The first issue is that when the page is loaded at the end there's a link "Show more matches" but if i inspect document there's only this

href="#">Show more matches

but no link...so i don't know how to get the link to make python click on it.

The second issue is always about hidden url: if you click on every match a pop-up open (the first match for example get this: https://www.flashscore.com/match/z1DMLBiE/#/match-summary/match-summary). Also these links are hidden when i inspect, i would be interesed to gettin these or simply getting the code after the /match/ part, in the example above z1DMLBiE. Every match correspond to a different code, there's also an ID when you inspect that contain thes code but i'm not able to isolate it, only got a whole list from which i cannot exctrat it.

My little piece of code:

from selenium import webdriver
from bs4 import BeautifulSoup
from time import sleep

URL = "https://www.flashscore.com/basketball/italy/serie-a2-2021-2022/results/"

driver = webdriver.Chrome(r"C:\chromedriver.exe")
driver.get(URL)
# Wait for page to fully render
sleep(5)

soup = BeautifulSoup(driver.page_source, "html.parser")


for div in soup.find_all(class_='sportName basketball'):
    
  
    print(div)


driver.quit()

Thanks for any kind help!

CodePudding user response：

Instead of extracting the links to follow programmatically, you can click the actual UI element with a simulated cursor using Selenium: https://www.selenium.dev/documentation/webdriver/elements/interactions/#click

CodePudding user response：

After some research of Selenium i implemented my code a little bit: now i'm able to click on the link to load more data, problem is one click is not enough...so i repeated the script 4 time but for sure there's a better way to do it untill the link exist (i tried a loop without success). I've now the proble to find the code of every match, since here i cannot make it click on every game... Here's the updated code:

from selenium import webdriver
from bs4 import BeautifulSoup
from time import sleep

URL = "https://www.flashscore.com/basketball/italy/serie-a2-2021-2022/results/"
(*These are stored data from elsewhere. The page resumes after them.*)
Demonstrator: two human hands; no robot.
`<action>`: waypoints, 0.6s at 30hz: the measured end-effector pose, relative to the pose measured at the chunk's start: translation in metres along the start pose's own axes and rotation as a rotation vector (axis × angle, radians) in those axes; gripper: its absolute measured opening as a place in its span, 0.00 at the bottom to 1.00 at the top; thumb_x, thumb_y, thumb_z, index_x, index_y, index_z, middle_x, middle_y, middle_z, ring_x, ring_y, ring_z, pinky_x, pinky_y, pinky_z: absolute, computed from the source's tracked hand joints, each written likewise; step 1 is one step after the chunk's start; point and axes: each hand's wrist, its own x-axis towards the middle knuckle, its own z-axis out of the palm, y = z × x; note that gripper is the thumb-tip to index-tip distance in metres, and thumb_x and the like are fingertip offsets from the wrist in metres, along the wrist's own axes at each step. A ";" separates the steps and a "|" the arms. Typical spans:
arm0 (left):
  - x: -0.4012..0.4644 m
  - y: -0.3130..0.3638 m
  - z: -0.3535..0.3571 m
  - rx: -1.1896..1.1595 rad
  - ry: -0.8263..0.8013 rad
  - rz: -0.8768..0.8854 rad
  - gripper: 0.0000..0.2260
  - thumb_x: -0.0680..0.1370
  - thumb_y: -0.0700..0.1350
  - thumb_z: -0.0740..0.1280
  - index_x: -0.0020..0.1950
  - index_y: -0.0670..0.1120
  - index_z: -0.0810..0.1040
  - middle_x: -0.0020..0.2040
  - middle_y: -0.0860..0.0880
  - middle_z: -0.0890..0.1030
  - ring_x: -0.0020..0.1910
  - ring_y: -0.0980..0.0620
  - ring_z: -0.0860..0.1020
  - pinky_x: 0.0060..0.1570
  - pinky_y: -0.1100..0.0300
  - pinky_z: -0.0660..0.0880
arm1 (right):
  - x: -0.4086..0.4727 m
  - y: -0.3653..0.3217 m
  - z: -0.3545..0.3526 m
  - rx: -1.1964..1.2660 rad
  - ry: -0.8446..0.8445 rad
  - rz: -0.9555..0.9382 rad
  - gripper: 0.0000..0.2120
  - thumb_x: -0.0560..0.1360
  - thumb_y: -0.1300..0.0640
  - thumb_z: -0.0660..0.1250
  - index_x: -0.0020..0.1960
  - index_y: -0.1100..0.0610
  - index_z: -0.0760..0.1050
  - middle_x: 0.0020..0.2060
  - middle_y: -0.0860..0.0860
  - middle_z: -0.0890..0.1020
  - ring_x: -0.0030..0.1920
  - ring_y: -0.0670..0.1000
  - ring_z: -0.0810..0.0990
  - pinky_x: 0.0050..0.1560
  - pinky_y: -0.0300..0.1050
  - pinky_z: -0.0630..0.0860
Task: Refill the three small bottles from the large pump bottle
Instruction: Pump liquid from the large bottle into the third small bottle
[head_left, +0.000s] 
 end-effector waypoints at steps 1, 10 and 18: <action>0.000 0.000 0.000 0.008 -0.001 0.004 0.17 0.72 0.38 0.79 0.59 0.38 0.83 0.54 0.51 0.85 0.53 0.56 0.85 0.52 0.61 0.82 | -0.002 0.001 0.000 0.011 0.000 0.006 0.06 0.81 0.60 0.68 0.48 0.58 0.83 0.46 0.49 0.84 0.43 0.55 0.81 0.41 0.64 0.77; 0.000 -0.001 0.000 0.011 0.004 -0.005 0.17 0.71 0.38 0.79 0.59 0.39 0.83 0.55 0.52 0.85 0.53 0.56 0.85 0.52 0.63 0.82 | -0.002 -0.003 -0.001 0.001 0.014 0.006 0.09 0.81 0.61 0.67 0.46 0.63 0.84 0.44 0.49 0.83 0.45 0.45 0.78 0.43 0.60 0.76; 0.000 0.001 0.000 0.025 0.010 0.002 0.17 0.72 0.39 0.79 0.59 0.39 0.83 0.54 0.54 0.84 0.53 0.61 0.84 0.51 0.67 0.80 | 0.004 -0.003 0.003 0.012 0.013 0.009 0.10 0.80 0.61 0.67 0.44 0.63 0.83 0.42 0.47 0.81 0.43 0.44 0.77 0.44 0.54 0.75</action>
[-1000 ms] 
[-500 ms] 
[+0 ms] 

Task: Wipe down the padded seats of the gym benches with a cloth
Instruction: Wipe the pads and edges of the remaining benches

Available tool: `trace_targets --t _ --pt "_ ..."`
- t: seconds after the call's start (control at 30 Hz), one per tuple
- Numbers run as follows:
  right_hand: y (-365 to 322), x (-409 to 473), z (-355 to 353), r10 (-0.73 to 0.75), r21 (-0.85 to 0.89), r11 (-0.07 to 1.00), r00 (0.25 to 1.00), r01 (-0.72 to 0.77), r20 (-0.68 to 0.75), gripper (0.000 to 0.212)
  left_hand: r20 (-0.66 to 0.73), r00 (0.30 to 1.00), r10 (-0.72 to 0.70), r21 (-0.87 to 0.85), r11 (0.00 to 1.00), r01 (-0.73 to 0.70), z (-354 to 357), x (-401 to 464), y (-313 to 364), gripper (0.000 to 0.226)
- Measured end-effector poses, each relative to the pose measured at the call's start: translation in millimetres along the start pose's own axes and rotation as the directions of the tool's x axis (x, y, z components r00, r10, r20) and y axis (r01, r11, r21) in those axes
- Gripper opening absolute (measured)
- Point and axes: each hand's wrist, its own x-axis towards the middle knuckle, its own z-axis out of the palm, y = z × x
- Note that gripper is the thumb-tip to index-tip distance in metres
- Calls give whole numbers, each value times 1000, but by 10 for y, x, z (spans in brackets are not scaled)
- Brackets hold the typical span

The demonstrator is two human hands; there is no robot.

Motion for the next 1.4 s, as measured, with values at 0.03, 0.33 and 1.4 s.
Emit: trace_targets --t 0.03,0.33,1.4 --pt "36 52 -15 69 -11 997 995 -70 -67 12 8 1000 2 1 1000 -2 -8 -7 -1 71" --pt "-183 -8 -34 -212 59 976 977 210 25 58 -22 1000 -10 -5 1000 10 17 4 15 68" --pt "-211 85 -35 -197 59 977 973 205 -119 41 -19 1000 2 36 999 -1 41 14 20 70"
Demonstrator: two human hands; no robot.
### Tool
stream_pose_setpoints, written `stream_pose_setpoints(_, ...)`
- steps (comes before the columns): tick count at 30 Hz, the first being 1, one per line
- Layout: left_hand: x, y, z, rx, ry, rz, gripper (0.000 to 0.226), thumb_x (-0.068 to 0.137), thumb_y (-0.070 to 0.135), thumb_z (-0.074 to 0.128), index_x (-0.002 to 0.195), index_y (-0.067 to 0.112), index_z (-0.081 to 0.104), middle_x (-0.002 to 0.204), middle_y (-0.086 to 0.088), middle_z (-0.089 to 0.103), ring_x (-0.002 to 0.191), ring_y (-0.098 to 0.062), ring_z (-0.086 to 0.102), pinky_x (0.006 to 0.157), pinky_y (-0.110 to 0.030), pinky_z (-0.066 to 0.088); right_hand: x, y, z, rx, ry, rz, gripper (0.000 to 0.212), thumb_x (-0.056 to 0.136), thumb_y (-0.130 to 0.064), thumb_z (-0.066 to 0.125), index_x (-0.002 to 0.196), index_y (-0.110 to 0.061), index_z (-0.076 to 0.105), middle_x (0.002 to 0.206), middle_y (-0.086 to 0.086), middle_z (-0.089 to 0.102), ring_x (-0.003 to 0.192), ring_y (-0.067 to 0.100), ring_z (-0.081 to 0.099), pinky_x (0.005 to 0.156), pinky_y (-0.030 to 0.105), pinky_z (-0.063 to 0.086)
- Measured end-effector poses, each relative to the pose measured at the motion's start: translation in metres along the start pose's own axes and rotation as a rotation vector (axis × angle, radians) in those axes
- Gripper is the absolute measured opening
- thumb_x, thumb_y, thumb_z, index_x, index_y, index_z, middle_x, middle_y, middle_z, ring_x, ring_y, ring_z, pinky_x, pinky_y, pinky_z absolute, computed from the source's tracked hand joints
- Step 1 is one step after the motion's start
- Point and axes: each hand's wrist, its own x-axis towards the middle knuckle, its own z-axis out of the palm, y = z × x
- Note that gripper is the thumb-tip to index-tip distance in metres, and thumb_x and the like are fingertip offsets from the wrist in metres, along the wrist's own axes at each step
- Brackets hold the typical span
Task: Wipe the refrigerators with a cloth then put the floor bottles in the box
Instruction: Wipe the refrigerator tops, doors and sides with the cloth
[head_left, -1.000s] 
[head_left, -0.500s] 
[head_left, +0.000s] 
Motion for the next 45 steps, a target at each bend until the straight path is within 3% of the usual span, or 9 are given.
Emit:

driver = webdriver.Chrome(r"C:\chromedriver.exe")
driver.get(URL)
# Wait for page to fully render
sleep(5)

driver.maximize_window()

driver.find_element_by_id('onetrust-accept-btn-handler').click()

javaScript = "document.getElementsByClassName('event__more event__more--static')[0].click();"

driver.execute_script(javaScript)
sleep(5)
driver.execute_script(javaScript)
sleep(5)
driver.execute_script(javaScript)
sleep(5)
driver.execute_script(javaScript)

soup = BeautifulSoup(driver.page_source, "html.parser")

for div in soup.find_all(class_='sportName basketball'):
    print(div)